◆ DIRECTIONS:
Using the records below, transcribe word for word the stretch from the line that contains "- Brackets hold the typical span" through the line that contains "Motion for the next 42", both end lines included, and nothing else.

◆ Records from a data source:
⁂

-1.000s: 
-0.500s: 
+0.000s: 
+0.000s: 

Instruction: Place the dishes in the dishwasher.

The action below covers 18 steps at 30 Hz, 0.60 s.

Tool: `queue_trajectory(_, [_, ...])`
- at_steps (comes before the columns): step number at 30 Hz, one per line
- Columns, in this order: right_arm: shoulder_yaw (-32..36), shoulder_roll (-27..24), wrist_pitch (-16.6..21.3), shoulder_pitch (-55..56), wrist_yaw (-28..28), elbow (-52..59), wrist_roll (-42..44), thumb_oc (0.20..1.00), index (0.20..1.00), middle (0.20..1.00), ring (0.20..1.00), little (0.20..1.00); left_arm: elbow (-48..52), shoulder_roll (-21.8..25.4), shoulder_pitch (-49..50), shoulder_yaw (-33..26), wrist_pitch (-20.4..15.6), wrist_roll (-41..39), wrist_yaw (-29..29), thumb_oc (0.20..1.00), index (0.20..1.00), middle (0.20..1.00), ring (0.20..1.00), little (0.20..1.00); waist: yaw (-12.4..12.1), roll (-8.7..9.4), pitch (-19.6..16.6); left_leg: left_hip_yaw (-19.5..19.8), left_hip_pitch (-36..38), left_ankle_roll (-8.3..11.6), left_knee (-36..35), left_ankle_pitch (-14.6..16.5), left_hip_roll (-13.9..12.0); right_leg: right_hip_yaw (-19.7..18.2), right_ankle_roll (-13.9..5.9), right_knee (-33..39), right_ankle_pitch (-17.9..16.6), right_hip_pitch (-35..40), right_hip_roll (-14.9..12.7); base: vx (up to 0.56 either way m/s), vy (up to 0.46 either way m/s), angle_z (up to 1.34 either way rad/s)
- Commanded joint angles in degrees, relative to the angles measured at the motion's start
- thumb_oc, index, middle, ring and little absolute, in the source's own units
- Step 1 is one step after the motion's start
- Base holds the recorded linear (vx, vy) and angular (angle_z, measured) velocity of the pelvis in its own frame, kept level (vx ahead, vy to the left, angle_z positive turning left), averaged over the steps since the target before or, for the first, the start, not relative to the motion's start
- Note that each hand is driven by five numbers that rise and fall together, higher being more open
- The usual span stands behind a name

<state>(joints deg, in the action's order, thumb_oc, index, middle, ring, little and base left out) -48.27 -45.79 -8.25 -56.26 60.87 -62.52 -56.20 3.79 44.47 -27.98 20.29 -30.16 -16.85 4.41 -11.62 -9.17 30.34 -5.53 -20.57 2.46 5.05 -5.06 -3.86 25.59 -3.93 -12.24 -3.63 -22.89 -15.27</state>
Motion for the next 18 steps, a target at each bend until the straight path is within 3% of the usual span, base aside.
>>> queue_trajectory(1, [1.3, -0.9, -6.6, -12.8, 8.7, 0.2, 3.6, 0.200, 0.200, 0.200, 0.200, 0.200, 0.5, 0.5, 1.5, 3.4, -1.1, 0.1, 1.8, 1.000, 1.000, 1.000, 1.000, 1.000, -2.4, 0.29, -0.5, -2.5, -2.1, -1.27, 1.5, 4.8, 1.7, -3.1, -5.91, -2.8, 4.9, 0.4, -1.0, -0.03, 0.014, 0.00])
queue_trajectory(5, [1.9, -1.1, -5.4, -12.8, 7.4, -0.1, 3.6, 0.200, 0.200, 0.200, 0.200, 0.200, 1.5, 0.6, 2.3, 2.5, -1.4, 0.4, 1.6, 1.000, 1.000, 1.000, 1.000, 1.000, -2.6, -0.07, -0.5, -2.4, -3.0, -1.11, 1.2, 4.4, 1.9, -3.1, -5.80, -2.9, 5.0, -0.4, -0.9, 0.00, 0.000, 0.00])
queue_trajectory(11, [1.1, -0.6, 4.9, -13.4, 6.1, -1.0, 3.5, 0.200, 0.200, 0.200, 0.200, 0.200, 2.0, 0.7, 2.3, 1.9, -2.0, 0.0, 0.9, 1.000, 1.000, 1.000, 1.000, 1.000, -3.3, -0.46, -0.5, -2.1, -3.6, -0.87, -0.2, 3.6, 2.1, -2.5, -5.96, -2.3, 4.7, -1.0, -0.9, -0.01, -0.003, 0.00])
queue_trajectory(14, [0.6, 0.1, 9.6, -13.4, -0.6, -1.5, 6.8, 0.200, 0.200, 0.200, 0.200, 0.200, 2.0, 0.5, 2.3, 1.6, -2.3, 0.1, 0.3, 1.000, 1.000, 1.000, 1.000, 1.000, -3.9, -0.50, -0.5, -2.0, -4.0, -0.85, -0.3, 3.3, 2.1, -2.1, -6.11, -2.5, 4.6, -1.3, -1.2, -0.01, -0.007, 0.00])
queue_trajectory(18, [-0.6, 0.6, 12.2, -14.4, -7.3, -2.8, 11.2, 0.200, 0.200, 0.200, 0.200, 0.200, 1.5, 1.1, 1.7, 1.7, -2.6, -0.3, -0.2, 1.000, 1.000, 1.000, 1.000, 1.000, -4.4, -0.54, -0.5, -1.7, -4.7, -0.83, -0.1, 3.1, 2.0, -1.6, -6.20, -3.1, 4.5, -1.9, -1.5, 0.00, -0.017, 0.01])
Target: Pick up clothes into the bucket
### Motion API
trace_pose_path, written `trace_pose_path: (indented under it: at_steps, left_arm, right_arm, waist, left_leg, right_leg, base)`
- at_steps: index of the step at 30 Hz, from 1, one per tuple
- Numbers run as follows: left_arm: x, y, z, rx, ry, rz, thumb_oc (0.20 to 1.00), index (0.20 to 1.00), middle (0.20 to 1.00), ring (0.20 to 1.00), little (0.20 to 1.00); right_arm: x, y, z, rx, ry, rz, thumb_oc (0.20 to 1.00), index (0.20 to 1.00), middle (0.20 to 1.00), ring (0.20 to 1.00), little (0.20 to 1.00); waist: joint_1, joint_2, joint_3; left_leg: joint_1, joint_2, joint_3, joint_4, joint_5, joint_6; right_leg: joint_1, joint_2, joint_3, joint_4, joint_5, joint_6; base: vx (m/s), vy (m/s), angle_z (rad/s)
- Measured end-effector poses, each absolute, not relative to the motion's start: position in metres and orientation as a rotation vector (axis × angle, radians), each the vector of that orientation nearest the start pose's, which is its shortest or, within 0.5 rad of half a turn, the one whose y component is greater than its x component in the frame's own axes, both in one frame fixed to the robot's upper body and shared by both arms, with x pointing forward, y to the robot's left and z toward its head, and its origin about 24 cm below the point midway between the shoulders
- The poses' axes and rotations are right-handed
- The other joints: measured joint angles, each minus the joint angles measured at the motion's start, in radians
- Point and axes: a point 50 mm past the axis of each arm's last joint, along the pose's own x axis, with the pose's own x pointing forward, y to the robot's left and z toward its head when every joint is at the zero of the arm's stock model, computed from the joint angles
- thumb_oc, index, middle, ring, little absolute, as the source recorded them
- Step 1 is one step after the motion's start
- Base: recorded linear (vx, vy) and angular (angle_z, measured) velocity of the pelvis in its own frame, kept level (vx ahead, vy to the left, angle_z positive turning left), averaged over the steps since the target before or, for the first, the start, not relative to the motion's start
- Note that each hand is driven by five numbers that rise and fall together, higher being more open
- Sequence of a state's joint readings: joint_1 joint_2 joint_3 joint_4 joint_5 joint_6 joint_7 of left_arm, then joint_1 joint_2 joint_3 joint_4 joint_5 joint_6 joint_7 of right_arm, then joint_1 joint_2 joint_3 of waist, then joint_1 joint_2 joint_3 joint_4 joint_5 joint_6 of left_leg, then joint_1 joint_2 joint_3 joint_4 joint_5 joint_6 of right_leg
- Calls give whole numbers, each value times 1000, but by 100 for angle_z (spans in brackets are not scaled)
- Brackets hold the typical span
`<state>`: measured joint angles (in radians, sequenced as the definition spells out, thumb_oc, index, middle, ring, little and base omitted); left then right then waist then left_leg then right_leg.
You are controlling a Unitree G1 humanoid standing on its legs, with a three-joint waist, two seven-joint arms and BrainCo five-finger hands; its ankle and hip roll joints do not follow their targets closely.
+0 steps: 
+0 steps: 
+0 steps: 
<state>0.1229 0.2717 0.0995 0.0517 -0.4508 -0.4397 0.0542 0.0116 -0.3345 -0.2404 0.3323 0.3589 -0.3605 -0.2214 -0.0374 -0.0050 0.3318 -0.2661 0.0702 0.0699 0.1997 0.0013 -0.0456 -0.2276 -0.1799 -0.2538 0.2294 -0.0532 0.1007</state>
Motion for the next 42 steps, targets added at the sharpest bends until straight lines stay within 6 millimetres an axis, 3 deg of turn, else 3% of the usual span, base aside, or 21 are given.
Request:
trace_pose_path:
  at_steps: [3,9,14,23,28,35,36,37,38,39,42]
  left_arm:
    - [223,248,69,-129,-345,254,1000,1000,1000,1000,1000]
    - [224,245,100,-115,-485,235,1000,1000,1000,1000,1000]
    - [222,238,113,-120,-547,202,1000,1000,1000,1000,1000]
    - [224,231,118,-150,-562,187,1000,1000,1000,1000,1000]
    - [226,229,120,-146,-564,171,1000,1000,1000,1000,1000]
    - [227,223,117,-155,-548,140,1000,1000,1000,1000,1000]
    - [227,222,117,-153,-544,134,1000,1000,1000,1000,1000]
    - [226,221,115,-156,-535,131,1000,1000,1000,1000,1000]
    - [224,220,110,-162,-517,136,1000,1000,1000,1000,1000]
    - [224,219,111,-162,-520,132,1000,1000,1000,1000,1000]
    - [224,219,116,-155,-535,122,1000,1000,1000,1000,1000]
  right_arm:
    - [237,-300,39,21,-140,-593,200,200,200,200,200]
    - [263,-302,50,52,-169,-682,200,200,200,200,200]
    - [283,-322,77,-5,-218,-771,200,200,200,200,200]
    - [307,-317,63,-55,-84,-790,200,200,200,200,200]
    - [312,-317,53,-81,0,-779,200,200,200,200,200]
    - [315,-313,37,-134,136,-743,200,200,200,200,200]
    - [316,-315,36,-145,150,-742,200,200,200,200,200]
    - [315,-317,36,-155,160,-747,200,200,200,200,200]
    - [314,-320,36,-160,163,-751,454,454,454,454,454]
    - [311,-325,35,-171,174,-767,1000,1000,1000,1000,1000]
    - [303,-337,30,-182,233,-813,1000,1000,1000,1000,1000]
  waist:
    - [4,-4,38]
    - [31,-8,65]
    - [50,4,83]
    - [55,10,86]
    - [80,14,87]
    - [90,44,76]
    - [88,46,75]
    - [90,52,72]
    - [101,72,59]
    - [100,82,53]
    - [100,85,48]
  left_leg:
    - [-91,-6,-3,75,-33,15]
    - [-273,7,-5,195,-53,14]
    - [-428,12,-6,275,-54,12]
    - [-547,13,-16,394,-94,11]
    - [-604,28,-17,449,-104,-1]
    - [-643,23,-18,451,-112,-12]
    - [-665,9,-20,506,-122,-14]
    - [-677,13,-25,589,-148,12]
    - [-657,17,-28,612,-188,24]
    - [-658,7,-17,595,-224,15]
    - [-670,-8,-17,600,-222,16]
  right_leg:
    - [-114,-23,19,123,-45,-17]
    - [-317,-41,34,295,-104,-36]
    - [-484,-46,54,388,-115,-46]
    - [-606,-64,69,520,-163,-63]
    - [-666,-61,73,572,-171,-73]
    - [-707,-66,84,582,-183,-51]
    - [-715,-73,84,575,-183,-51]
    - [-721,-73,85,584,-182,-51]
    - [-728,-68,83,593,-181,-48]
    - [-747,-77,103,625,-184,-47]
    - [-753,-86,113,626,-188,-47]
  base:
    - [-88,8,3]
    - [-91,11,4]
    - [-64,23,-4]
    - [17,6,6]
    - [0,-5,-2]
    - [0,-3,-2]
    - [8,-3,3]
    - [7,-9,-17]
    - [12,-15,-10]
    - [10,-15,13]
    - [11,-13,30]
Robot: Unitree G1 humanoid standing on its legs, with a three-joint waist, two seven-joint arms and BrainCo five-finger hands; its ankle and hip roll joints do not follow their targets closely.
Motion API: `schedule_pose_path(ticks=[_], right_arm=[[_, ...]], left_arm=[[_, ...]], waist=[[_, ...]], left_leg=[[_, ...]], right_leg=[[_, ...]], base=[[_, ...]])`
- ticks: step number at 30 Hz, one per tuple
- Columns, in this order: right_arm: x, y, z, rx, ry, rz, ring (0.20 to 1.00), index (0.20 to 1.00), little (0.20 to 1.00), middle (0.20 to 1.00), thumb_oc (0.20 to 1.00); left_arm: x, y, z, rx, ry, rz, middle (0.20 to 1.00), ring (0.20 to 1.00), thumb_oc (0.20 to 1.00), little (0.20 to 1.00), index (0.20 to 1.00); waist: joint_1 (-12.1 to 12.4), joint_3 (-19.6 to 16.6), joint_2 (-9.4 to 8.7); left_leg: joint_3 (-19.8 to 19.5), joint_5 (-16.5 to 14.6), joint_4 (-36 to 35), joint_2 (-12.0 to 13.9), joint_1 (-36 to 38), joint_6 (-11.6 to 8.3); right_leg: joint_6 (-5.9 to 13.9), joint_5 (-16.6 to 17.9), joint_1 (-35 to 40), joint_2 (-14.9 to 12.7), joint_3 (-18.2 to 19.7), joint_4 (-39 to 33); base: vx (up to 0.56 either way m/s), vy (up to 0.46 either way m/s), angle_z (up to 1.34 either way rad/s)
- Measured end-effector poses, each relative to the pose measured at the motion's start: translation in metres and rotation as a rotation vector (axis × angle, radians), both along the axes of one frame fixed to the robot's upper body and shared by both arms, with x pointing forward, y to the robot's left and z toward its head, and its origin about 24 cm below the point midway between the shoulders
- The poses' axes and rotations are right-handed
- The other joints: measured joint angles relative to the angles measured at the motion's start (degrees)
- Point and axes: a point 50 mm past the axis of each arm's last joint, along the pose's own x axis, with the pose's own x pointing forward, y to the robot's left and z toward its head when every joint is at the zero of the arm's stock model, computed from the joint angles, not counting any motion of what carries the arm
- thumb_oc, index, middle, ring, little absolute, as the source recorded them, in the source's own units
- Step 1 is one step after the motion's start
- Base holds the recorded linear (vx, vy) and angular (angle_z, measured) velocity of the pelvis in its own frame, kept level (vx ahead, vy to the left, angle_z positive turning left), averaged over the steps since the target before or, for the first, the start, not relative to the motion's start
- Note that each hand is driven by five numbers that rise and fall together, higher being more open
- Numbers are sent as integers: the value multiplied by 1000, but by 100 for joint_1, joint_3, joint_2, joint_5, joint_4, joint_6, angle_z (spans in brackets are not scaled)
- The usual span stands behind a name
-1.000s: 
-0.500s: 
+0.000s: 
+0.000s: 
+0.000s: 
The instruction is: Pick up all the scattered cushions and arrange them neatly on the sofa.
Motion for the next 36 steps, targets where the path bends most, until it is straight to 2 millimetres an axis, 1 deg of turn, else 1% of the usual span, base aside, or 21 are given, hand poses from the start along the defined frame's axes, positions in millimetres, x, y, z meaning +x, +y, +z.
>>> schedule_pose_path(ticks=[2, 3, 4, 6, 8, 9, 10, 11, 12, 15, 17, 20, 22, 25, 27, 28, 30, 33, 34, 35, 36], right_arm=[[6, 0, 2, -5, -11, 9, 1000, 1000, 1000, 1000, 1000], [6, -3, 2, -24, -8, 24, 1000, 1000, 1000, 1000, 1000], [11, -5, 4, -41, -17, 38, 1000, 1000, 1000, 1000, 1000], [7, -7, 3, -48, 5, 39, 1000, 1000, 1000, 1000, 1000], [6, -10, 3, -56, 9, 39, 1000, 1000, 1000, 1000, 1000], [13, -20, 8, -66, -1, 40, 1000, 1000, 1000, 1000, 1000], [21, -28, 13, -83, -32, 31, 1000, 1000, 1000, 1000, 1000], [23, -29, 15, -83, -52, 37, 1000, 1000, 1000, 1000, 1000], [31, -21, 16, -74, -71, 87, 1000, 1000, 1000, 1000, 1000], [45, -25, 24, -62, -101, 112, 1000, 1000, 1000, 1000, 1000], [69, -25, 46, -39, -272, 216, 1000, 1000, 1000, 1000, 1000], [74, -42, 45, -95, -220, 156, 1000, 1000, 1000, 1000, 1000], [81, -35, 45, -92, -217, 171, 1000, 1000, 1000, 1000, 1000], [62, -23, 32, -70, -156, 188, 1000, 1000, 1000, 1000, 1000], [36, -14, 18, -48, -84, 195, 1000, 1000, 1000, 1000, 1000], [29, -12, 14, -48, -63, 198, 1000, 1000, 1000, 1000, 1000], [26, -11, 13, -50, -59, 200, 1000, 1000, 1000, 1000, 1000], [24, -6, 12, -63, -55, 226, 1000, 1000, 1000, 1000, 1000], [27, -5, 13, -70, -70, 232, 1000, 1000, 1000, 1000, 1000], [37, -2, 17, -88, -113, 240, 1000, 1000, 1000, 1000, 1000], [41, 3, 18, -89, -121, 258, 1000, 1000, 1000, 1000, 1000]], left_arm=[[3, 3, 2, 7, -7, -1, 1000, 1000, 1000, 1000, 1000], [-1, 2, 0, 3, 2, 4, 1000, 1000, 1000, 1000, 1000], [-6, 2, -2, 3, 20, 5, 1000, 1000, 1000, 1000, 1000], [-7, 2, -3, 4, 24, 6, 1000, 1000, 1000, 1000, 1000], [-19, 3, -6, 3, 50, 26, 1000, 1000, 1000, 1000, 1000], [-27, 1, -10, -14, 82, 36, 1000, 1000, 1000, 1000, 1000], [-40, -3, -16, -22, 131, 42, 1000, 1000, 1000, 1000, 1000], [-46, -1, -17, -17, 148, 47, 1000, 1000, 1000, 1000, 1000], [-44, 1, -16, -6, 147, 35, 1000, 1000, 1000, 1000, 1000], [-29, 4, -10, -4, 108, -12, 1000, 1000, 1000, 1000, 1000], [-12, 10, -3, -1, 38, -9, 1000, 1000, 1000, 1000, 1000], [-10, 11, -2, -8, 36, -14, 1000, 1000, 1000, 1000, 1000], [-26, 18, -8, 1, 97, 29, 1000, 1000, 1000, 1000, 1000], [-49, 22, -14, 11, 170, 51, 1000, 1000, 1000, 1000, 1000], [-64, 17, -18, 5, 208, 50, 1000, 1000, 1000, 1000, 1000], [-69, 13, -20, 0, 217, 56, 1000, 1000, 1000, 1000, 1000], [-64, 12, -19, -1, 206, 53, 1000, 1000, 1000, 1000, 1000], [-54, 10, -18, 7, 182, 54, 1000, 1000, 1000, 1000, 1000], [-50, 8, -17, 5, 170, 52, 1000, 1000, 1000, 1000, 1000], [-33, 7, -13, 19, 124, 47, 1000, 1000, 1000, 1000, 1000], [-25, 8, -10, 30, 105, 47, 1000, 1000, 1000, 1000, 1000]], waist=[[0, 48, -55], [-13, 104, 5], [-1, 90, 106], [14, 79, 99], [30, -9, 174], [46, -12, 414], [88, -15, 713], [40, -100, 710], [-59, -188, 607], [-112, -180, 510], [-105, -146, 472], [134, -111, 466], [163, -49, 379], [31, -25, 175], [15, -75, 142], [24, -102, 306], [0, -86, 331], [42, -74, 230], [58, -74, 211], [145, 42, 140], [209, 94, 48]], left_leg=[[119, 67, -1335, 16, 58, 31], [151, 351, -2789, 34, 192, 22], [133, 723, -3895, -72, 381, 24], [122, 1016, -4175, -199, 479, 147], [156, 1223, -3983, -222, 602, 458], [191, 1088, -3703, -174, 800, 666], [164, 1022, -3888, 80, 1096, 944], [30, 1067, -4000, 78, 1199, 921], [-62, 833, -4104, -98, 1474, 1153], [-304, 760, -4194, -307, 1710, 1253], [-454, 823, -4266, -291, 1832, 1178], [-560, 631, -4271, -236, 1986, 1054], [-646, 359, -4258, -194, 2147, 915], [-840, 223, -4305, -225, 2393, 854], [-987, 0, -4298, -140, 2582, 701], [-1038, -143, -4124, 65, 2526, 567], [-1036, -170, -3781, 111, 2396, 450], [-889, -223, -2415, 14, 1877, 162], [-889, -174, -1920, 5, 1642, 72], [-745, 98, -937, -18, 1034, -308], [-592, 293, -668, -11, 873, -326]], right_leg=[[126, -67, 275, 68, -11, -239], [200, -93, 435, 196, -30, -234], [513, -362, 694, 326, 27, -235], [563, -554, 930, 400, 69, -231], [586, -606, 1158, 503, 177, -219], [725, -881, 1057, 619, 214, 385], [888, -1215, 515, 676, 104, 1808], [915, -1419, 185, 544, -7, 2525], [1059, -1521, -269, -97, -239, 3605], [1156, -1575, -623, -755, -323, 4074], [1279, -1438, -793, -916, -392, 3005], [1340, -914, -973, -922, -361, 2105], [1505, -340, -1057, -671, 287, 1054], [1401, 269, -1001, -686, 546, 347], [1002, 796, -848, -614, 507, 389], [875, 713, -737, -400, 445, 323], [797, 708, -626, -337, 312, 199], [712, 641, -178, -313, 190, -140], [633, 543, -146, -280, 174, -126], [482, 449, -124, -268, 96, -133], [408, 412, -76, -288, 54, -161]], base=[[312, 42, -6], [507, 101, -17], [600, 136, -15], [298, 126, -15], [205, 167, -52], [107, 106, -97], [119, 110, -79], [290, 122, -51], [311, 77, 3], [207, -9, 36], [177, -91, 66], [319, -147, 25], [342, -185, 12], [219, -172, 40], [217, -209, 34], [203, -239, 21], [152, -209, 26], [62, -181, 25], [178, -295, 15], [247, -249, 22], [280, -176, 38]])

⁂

◆ SOLUTION TO THE EXERCISE:
- Brackets hold the typical span
`<state>`: measured joint angles (in radians, sequenced as the definition spells out, thumb_oc, index, middle, ring, little and base omitted); left then right then waist then left_leg then right_leg.
You are controlling a Unitree G1 humanoid standing on its legs, with a three-joint waist, two seven-joint arms and BrainCo five-finger hands; its ankle and hip roll joints do not follow their targets closely.
+0 steps: 
+0 steps: 
+0 steps: 
<state>0.1229 0.2717 0.0995 0.0517 -0.4508 -0.4397 0.0542 0.0116 -0.3345 -0.2404 0.3323 0.3589 -0.3605 -0.2214 -0.0374 -0.0050 0.3318 -0.2661 0.0702 0.0699 0.1997 0.0013 -0.0456 -0.2276 -0.1799 -0.2538 0.2294 -0.0532 0.1007</state>
Motion for the next 42 steps, targets added at the sharpest bends until straight lines stay within 6 millimetres an axis, 3 deg of turn, else 3% of the usual span, base aside, or 21 are given.

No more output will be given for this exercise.